**Problem**.
Search the data for the string "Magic" and copy each line where it turns up.

::: Material supplied :::

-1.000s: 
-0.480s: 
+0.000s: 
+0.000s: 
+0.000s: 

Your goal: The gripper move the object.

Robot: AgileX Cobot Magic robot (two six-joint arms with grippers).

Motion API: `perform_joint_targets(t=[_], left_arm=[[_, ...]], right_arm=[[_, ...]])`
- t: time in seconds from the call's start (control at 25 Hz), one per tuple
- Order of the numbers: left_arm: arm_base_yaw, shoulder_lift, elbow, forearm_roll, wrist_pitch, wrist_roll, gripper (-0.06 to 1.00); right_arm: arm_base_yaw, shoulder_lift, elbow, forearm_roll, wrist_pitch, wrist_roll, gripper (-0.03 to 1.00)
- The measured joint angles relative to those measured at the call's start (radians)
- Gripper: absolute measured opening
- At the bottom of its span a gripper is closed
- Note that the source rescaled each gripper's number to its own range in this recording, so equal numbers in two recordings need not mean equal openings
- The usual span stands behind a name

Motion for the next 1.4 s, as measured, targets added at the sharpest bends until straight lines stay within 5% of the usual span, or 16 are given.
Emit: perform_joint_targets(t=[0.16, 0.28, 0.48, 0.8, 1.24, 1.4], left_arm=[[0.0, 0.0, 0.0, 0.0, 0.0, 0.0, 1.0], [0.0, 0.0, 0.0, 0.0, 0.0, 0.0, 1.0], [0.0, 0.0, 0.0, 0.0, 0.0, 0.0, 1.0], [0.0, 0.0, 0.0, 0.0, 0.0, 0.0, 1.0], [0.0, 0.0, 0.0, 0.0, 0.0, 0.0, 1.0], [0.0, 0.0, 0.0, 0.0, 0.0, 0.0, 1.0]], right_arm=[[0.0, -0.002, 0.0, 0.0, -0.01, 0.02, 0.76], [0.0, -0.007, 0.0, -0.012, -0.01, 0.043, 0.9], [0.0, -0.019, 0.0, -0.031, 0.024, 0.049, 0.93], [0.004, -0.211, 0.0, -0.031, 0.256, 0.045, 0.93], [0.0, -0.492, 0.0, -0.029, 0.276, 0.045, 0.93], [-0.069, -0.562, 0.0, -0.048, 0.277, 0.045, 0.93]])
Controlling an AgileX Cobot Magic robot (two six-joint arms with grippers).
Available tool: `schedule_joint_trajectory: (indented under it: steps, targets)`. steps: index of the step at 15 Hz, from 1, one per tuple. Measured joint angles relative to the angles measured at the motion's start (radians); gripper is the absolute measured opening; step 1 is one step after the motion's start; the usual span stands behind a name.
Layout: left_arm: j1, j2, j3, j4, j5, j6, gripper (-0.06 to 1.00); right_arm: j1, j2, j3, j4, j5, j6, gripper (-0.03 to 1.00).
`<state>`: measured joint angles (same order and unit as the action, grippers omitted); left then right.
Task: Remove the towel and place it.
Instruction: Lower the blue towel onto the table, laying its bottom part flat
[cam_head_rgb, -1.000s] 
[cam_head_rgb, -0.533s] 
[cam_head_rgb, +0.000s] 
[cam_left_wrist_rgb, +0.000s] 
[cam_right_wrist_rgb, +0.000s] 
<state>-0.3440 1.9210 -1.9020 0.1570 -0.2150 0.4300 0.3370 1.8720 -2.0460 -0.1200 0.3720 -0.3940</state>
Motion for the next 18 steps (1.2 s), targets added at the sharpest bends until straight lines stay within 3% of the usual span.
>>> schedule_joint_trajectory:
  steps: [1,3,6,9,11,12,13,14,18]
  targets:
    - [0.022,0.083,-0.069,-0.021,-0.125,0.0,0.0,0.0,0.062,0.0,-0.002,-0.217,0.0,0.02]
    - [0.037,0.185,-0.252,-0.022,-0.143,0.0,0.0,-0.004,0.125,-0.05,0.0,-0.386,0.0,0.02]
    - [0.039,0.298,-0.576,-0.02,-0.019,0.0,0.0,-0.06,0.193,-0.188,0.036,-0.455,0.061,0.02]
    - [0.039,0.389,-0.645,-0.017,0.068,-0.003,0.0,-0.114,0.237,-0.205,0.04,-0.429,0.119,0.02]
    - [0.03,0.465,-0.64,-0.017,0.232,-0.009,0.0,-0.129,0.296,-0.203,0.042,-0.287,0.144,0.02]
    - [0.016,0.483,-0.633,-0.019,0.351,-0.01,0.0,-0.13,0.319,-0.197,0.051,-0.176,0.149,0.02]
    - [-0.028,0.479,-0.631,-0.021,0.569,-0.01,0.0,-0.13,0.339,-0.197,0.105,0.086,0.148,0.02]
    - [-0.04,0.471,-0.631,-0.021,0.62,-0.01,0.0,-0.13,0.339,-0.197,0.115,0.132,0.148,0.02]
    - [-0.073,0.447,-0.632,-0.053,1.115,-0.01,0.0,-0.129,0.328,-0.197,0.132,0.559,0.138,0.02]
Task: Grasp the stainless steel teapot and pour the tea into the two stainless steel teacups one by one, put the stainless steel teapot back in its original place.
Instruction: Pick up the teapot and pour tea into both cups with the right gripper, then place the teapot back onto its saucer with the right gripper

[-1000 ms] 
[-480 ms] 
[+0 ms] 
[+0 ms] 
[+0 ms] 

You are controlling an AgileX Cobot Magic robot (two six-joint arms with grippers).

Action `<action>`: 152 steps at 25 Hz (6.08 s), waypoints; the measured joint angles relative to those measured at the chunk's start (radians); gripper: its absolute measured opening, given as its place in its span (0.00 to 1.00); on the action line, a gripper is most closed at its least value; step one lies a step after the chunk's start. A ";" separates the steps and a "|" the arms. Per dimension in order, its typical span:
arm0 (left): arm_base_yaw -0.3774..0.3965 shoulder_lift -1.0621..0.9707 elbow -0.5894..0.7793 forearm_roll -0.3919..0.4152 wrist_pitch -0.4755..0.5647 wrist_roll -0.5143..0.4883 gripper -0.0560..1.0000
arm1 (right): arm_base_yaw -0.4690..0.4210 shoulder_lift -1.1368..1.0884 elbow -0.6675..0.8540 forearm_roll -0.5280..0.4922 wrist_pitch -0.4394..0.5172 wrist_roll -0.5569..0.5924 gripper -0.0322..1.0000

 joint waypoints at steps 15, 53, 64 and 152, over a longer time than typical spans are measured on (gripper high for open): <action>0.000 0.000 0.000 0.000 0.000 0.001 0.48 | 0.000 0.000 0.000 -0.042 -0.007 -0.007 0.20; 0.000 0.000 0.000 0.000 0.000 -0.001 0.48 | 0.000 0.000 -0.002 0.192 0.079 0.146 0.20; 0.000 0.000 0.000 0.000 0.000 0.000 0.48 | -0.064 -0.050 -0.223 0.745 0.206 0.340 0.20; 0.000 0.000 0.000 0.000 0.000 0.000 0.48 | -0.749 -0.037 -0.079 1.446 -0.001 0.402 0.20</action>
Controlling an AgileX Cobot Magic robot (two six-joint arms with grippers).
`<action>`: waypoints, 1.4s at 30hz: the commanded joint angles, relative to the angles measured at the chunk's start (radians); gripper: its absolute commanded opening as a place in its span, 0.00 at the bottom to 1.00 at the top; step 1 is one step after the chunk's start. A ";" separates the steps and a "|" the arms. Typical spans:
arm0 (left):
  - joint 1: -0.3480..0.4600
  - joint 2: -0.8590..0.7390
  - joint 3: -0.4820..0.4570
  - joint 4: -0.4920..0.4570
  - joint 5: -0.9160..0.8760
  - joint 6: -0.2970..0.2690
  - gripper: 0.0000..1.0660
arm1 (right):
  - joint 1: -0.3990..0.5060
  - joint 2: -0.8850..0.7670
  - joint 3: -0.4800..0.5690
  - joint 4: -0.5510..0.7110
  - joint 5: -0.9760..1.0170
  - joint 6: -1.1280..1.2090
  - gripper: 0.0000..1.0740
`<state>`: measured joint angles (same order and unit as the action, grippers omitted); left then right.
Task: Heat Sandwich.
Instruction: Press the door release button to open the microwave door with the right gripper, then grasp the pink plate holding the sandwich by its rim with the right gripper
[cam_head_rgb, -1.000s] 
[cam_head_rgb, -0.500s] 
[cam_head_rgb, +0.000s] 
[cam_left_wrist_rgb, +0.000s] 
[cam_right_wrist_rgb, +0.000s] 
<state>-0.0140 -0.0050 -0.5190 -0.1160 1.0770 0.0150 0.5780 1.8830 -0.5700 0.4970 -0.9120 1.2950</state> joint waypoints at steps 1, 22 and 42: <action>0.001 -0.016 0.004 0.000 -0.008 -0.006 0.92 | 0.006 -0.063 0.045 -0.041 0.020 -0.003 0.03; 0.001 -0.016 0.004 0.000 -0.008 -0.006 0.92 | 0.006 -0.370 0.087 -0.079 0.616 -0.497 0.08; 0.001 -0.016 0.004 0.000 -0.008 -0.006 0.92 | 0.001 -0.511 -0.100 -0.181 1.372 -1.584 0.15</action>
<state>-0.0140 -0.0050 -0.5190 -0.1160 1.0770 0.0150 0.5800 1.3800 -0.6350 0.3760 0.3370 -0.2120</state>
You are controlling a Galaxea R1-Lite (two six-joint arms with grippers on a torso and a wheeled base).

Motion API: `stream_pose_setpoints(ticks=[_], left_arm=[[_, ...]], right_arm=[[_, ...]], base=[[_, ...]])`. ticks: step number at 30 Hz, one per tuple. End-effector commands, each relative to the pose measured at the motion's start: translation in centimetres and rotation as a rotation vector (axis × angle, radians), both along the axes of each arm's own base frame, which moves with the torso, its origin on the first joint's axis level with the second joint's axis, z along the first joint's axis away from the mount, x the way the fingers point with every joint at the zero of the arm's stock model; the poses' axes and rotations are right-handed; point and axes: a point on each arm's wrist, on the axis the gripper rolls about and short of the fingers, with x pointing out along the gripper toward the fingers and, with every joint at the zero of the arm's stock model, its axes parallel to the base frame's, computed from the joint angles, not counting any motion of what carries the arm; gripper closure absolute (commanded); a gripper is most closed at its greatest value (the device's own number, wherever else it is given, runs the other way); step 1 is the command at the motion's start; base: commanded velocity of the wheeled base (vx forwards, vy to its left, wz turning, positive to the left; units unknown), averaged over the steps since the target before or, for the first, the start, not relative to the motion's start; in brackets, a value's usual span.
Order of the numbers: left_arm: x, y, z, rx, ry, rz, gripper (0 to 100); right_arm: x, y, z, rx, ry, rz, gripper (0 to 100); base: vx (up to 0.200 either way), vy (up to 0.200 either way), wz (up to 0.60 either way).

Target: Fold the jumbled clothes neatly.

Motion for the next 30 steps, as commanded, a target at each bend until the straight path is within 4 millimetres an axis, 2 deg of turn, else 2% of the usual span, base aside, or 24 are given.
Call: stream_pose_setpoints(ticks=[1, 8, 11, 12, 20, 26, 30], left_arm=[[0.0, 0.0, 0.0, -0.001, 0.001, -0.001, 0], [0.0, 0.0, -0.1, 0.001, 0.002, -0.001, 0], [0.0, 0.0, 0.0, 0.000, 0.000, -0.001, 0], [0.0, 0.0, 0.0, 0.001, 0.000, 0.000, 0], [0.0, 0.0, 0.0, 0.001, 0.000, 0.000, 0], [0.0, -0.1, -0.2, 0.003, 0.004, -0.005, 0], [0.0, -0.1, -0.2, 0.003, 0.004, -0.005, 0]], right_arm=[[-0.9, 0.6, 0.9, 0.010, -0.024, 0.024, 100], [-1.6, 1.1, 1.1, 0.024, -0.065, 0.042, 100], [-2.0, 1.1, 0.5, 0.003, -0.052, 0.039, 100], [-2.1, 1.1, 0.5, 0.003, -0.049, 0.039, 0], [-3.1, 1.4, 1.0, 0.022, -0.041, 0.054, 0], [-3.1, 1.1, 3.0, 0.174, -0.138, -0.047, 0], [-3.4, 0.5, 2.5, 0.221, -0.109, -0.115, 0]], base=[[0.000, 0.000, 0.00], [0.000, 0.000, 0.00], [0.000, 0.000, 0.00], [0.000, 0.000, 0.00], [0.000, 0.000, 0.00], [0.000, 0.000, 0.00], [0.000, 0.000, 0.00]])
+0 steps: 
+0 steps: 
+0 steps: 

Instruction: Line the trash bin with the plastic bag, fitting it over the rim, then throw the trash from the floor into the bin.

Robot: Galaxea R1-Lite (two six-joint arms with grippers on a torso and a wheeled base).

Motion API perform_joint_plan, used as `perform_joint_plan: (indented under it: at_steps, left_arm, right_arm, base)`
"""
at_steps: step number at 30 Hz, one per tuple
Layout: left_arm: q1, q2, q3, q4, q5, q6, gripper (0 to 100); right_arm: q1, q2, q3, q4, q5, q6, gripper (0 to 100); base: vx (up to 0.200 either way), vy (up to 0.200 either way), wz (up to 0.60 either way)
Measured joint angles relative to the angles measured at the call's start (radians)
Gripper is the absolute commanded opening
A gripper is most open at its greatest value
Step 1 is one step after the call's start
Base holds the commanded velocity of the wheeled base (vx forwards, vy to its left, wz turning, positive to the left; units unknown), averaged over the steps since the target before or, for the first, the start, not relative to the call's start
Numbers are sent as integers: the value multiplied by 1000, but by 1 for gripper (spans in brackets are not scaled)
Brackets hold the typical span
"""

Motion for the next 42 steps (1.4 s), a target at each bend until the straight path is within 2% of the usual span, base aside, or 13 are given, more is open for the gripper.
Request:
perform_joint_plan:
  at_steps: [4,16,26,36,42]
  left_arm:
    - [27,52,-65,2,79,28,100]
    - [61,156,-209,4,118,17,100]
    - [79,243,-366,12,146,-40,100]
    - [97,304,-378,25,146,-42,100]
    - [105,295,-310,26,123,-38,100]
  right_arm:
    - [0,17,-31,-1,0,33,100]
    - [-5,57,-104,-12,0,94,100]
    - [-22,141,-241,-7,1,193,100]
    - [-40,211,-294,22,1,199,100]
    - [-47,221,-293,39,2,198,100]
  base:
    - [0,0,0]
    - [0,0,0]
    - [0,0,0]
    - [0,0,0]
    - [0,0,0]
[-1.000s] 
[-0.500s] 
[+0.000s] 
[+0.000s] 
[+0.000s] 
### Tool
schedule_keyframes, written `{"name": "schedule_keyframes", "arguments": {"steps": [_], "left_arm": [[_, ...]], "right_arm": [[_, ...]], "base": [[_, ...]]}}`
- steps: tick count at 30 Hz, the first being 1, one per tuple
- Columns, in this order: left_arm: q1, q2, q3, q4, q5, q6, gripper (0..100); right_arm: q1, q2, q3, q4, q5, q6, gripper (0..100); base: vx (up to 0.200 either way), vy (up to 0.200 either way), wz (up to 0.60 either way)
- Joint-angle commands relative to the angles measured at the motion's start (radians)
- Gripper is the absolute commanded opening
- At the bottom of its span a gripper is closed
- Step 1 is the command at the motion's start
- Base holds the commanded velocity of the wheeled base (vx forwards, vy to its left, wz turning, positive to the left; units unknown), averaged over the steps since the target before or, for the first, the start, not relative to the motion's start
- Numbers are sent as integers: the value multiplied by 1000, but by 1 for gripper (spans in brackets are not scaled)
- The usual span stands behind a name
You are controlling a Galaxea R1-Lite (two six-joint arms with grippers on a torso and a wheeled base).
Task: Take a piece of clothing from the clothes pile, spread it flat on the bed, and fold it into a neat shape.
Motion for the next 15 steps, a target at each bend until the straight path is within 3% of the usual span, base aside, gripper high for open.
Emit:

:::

**Result of the exercise**.
Robot: AgileX Cobot Magic robot (two six-joint arms with grippers).
Controlling an AgileX Cobot Magic robot (two six-joint arms with grippers).
You are controlling an AgileX Cobot Magic robot (two six-joint arms with grippers).
Controlling an AgileX Cobot Magic robot (two six-joint arms with grippers).

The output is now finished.